Development of chemical probes to study SARM1, an NAD+ hydrolase involved in neurodegeneration

A hallmark feature of all neurodegenerative diseases is axonal degeneration. Axonal degeneration is controlled in part by the axonal levels of nicotinamide adenine dinucleotide or NAD+. NAD+ is best known for its role in passing electrons from the citric acid cycle to the electron transport chain. However, NAD+ is also a critical cell signaling molecule that is utilized by sirtuins and PARPs. In addition to these enzymes, SARM1 catalyzes the hydrolysis of NAD+ and this activity appears to be critical for promoting axon death. Notably, SARM1 knockout mice show reduced axonal death in response to chemotherapies as well as traumatic brain injuries. Some ALS models are also protected by SARM1 knockout.

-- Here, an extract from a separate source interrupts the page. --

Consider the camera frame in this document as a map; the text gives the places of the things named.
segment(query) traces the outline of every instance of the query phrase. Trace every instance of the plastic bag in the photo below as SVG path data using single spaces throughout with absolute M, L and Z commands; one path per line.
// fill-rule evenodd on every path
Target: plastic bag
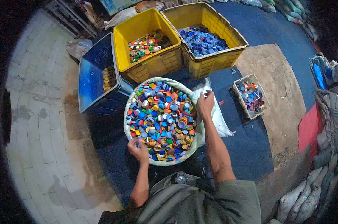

Given these links, the Thompson lab is interested in understanding how SARM1 catalyzes NAD+ hydrolysis and exploiting this information for the development of SARM1 inhibitors. We are also interested in understanding how this protein is regulated in cells. Notably, the Thompson lab was the first to show that a liquid to solid phase transition could activate SARM1 activity by up to 2000-fold. We also showed that this phase transition could potentiate the effect of a known allosteric activator, i.e. NMN, by lowering the concentration of NMN required to activate SARM1. Current efforts are focused on determining the full scope of the reactions catalyzed by SARM1 and developing inhibitors for this enzyme.